**Your goal:**
Return all lines of the data in which the string "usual" occurs.

**Dataset excerpt:**

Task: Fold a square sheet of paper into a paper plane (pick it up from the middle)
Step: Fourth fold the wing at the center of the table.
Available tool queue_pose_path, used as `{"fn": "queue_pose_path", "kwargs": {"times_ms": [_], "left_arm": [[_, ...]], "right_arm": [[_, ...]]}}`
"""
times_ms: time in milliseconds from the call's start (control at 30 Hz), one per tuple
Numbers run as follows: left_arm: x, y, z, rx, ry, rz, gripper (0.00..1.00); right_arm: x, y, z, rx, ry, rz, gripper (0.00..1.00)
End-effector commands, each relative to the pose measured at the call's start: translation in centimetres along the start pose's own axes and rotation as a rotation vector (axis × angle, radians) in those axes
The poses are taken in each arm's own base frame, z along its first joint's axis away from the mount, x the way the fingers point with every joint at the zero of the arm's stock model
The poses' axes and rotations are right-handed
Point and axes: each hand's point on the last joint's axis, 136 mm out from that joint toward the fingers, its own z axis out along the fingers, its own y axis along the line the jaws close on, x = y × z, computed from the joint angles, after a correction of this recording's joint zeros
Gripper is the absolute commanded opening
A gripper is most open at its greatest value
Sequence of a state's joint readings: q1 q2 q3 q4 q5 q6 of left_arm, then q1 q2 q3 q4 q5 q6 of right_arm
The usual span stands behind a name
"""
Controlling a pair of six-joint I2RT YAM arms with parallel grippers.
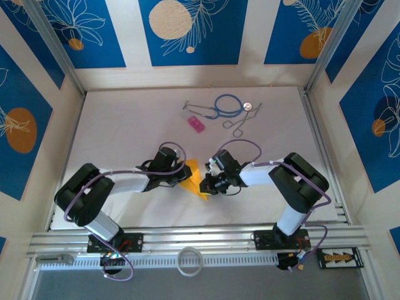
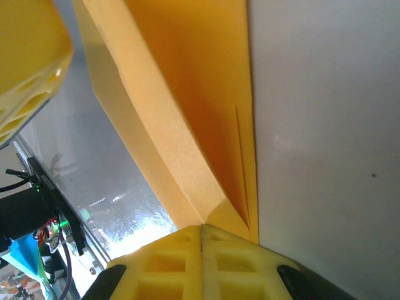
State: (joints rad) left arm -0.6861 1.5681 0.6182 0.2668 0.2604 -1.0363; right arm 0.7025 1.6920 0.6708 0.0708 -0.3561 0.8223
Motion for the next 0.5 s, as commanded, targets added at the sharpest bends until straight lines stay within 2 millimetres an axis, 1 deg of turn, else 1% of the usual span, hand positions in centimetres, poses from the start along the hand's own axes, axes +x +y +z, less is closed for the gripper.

**Exercise response:**
The usual span stands behind a name
Motion for the next 0.5 s, as commanded, targets added at the sharpest bends until straight lines stay within 2 millimetres an axis, 1 deg of turn, else 1% of the usual span, hand positions in centimetres, poses from the start along the hand's own axes, axes +x +y +z, less is closed for the gripper.

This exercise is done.